- A cross-section of the human skin, with the sweat gland labeled at the bottom

Details
- Precursor: Ectoderm
- System: Integumentary
- Nerve: Eccrine: cholinergic sympathetic nerves Apocrine: adrenergic nerves

Identifiers
- Latin: glandula sudorifera
- MeSH: D013545
- TA98: A16.0.00.029
- TA2: 7079
- FMA: 59152

= Sweat gland =

Small sweat-producing tubular skin structures

Sweat glands, also known as sudoriferous or sudoriparous glands, from Latin sudor 'sweat', are small tubular structures of the skin that produce sweat.

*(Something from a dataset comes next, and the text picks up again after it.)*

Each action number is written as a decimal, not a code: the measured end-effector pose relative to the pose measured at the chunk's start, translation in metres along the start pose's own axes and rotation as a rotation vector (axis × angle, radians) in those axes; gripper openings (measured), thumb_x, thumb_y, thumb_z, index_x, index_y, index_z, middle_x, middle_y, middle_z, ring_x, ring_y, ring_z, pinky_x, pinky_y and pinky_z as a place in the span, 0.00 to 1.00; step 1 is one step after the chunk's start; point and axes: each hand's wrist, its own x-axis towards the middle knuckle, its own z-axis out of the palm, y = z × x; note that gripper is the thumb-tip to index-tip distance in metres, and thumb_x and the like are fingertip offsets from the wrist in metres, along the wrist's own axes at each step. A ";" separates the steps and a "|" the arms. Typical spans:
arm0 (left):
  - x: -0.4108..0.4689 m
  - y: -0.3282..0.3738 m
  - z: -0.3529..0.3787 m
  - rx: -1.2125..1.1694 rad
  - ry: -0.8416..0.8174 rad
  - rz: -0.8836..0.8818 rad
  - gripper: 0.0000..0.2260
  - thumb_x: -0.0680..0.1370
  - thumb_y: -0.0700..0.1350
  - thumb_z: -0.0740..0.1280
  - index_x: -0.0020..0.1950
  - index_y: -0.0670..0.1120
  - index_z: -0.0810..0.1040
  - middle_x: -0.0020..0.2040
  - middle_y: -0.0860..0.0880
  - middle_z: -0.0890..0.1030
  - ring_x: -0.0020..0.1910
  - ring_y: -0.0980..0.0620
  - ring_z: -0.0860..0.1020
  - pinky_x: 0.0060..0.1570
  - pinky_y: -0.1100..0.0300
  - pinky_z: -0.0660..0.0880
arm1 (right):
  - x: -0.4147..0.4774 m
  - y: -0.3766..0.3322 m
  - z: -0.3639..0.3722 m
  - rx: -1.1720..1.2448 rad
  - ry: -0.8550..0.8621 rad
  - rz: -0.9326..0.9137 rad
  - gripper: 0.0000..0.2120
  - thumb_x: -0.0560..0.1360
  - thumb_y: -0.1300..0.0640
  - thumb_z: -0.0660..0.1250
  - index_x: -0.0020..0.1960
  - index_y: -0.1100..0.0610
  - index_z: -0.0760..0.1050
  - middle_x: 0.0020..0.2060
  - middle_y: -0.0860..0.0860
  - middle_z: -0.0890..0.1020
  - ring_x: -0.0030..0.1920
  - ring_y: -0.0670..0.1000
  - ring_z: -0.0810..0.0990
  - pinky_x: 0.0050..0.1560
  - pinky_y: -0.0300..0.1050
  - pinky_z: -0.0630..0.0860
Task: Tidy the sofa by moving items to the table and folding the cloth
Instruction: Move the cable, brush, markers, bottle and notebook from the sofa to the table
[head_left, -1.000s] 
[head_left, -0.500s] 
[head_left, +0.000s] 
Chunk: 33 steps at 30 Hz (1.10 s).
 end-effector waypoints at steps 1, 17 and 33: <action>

Sweat glands are a type of exocrine gland, which are glands that produce and secrete substances onto an epithelial surface by way of a duct. There are two main types of sweat glands that differ in their structure, function, secretory product, mechanism of excretion, anatomic distribution, and distribution across species:
- Eccrine sweat glands are distributed almost all over the human body, in varying densities, with the highest density in palms and soles, then on the head, but much less on the trunk and the extremities. Their water-based secretion represents a primary form of cooling in humans.
- Apocrine sweat glands are mostly limited to the axillae (armpits) and perineal area in humans. They are not significant for cooling in humans, but are the sole effective sweat glands in hoofed animals, such as the camels, donkeys, horses, and cattle.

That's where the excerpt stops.